(Stored items from a collection)
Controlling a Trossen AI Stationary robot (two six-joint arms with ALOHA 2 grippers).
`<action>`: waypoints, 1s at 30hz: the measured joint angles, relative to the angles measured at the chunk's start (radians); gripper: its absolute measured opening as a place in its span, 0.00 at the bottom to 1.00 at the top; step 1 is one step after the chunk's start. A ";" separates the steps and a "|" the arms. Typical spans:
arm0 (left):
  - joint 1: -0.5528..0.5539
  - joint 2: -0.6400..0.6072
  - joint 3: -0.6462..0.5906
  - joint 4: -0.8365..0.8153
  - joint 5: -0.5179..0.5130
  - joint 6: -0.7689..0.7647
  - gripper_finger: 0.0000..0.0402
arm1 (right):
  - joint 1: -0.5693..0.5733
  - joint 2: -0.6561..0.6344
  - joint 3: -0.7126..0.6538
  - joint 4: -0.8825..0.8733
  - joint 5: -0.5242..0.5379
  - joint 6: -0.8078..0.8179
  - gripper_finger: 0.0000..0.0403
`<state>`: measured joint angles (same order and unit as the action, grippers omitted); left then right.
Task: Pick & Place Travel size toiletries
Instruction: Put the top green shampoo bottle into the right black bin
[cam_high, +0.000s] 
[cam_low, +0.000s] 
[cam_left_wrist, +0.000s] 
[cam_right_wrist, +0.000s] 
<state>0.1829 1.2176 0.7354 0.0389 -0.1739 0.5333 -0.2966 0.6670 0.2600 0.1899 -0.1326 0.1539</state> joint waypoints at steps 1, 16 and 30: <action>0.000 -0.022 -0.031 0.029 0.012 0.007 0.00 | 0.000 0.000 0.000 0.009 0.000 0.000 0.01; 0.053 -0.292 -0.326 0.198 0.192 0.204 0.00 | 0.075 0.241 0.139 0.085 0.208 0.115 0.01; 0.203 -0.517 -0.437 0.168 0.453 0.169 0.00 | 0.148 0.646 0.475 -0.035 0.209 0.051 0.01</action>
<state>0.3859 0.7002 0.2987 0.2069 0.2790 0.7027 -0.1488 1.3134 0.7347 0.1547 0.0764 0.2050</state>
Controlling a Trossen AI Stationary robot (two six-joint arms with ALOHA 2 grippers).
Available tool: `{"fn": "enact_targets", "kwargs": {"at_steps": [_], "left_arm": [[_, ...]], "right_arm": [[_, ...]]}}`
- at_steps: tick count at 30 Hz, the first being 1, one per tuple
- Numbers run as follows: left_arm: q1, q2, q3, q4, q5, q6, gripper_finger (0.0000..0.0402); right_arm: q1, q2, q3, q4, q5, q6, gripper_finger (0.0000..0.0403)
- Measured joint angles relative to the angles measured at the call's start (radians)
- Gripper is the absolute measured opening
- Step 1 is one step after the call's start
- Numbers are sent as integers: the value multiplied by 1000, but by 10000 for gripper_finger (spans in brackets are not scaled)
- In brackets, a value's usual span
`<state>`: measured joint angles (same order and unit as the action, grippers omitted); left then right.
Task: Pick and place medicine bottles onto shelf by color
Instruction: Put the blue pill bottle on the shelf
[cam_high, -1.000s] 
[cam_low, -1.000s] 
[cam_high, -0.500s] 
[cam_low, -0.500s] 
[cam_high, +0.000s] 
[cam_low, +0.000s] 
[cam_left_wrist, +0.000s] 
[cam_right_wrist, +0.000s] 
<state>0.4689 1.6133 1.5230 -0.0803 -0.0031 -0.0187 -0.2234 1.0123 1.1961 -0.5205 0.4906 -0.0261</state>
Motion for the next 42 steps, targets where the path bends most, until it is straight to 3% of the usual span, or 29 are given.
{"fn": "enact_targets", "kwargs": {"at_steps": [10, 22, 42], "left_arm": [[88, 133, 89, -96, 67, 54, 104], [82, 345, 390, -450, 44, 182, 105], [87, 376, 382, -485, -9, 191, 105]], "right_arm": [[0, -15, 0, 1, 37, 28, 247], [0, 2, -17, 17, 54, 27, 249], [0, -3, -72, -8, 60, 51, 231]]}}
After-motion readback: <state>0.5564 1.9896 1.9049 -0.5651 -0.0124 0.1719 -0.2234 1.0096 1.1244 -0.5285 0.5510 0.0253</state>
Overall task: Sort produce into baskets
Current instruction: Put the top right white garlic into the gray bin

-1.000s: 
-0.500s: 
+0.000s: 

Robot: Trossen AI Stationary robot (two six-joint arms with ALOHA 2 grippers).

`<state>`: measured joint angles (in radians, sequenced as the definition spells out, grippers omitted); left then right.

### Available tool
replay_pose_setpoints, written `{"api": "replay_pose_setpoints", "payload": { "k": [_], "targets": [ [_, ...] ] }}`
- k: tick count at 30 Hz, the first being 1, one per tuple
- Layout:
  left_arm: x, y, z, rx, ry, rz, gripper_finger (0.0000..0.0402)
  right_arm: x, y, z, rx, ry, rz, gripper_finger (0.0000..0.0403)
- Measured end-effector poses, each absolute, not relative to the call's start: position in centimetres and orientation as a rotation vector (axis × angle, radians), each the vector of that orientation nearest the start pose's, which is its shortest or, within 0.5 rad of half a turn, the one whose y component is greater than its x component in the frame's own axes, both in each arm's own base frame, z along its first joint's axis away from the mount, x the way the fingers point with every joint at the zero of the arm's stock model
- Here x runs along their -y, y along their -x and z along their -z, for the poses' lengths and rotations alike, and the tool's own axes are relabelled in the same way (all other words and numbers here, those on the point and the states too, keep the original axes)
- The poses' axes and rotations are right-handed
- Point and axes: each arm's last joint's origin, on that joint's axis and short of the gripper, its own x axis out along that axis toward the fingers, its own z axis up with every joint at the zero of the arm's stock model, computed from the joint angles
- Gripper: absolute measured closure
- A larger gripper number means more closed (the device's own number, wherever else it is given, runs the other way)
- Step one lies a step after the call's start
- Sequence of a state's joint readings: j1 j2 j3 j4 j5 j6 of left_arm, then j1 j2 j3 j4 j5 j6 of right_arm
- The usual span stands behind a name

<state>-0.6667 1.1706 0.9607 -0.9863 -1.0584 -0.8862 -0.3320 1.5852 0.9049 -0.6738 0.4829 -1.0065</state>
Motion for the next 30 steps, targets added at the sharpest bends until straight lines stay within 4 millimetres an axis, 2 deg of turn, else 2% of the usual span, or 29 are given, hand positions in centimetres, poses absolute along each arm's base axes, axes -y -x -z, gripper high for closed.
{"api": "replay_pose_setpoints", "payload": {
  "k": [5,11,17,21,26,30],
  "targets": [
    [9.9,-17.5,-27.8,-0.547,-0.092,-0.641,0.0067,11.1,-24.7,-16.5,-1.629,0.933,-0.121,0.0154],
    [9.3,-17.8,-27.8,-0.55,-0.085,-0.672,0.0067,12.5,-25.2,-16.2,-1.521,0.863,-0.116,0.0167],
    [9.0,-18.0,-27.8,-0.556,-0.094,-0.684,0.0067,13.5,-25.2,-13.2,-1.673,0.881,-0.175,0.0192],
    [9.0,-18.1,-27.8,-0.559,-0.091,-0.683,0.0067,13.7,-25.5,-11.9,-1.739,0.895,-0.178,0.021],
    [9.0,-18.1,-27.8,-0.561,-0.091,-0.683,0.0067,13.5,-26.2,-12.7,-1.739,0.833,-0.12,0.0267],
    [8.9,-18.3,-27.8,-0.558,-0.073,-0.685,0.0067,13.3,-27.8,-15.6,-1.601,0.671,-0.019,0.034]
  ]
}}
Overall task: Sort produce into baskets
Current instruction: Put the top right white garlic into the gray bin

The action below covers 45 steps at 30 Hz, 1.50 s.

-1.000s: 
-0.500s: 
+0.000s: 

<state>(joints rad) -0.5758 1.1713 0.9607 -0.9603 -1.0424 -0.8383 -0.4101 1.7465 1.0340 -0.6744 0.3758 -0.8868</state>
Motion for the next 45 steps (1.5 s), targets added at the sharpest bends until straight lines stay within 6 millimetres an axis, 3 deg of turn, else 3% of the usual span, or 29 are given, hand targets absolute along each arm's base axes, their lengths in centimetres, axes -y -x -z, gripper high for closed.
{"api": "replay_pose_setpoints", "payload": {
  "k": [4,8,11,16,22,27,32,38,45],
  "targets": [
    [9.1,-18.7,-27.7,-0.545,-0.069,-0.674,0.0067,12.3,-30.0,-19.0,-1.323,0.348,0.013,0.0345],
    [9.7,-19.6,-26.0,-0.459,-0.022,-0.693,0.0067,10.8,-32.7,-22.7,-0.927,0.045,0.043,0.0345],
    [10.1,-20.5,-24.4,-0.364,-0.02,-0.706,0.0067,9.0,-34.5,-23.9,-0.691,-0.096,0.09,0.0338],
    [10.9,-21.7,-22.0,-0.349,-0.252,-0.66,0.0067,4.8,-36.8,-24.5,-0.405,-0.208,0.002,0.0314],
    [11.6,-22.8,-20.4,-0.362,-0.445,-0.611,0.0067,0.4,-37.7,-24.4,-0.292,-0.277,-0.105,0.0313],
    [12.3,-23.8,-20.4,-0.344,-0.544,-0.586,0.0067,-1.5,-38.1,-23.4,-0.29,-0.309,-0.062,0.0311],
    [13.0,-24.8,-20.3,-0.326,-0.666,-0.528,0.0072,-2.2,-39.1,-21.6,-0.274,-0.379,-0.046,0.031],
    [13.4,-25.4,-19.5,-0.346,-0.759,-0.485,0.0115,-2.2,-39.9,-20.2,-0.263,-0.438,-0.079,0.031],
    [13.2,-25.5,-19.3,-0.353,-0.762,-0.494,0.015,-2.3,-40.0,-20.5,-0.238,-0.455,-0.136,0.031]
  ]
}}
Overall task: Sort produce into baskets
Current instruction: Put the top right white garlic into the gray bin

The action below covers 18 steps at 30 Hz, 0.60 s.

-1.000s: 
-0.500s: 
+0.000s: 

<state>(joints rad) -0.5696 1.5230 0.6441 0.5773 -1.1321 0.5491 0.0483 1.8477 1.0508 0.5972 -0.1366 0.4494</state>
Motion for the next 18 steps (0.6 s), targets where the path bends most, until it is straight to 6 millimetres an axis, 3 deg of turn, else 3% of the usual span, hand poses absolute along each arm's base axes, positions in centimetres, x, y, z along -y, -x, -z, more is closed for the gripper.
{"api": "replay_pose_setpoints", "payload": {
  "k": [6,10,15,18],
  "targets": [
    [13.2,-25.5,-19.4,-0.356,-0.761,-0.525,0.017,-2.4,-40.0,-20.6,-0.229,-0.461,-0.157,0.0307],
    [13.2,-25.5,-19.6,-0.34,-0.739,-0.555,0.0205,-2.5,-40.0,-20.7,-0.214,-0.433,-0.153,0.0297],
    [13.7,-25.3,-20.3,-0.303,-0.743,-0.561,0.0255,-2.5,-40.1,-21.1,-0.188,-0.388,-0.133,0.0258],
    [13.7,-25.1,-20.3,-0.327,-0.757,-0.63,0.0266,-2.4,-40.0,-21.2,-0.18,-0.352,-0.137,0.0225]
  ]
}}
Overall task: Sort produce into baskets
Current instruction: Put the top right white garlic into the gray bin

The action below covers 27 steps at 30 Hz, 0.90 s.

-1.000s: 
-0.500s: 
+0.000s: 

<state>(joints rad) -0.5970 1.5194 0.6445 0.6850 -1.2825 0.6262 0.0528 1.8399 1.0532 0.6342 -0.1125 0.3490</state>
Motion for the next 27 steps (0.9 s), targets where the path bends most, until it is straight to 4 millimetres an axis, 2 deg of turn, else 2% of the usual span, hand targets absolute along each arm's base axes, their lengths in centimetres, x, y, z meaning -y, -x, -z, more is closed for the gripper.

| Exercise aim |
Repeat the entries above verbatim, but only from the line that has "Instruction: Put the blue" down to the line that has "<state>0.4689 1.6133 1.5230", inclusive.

| Result below |
Instruction: Put the blue pill bottle on the shelf
[cam_high, -1.000s] 
[cam_low, -1.000s] 
[cam_high, -0.500s] 
[cam_low, -0.500s] 
[cam_high, +0.000s] 
[cam_low, +0.000s] 
[cam_left_wrist, +0.000s] 
[cam_right_wrist, +0.000s] 
<state>0.4689 1.6133 1.5230 -0.0803 -0.0031 -0.0187 -0.2234 1.0123 1.1961 -0.5205 0.4906 -0.0261</state>

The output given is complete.